Parando um instante, ela o observou com cuidado. Estava ainda preso aos cintos de segurança da cadeira, a cabeça tombada de lado. Tinha sangue saindo de seu ouvido, nariz, hematomas na testa, um corte no supercílio. Atrás de sua orelha, o ponto de nanomeds tinha sumido. Que bom, eles estavam ação.
O treinamento dizia que ela precisava salvar o equipamento, além do operador. Olhou para a posição e para o lugar onde estava Cão 1. Não teria condições de tirá-lo de lá, estando entulhado e semienterrado em mais de três metros de escombros. As pernas poderiam estar desarticuladas ou presas em estruturas metálicas ocultas que precisariam de um trabalho mais especializado. Não, o operador era mais importante. Becah tinha plenas condições de repor quatro robôs às suas fileiras.
Enquanto soltava os cintos de Aodh, verificando suas pernas, não podia deixar de pensar no que o soldado inimigo disse. A bomba era nossa… O que foi que Becah fez? Não fazia sentido não ser verdade. Puxou Aodh para si e o abraçou por um instante. Seu corpo ainda estava quente. O cabelo molhado de sangue e suor. Você quase me mata de medo… Mas ele ainda estava vivo, mesmo que de leve. Confiando que a tecnologia o salvaria, Sashi se arrastou para fora, machucando-se em vidro e pedriscos enquanto lutava para tirá-lo do cockpit.

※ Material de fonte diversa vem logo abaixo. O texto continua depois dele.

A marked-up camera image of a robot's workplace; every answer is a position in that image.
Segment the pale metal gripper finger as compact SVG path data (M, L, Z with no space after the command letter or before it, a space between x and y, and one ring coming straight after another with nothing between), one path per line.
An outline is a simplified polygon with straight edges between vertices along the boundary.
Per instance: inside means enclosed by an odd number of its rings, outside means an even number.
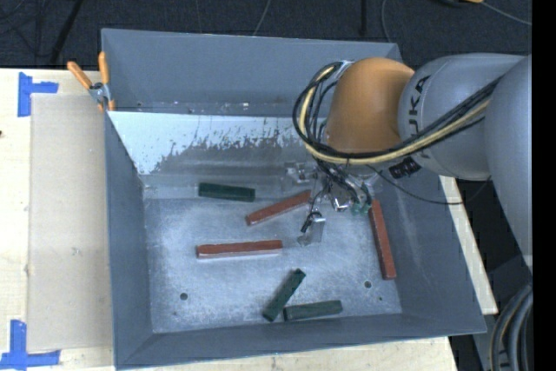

— Radiação subindo, Águia 1! Vamos embora!
Colocando Aodh no ombro, Sashi correu até o jipe e o colocou com cuidado na parte de trás. De fato, a radiação já tinha subido mais um ponto. Merda, vamos todos ficar de quarentena. Puxando outra seringa de seu bolso, injetou o líquido no pescoço de seu operador e o observou mais uma vez. O medidor apitava em seu braço. Eu tô saindo, merda. Acelerando o jipe e fazendo a volta, ambos correram em meio ao pó de construções caídas, desviando de escombros, rumando por caminhos ainda abertos e livres para circular. Apesar da visão de Cão 3 não estar ainda totalmente restaurada, ele não mais caía desajeitado pelo chão, mas volta e meia um pedaço de parede ou porta, ou uma roda voavam perto do jipe de Sashi. Os danos periféricos estavam bem evidentes.
Olhando para trás, Aodh permanecia desmaiado. Mas vivo, era o que importava. Não sabia se era a poeira ou se era alívio, mas Sashi chorava quieta na direção. Guerras, só um meio para continuar a politicagem e matar inocentes, transformando cidadãos em párias.
Mais à frente, uma sombra. Alguém caminhava na via, aos tropeços, mão na cabeça. Era Cão 4, tentando tomar o caminho de casa. Sashi reconheceu seu uniforme. Parando o jipe ao lado do operador que parecia machucado, mas consciente, Sashi disse:
— Carona, soldado?
De bom grado, ele se sentou no banco do passageiro do jipe e se segurou. Estavam todos vivos e indo para casa, mais uma vez.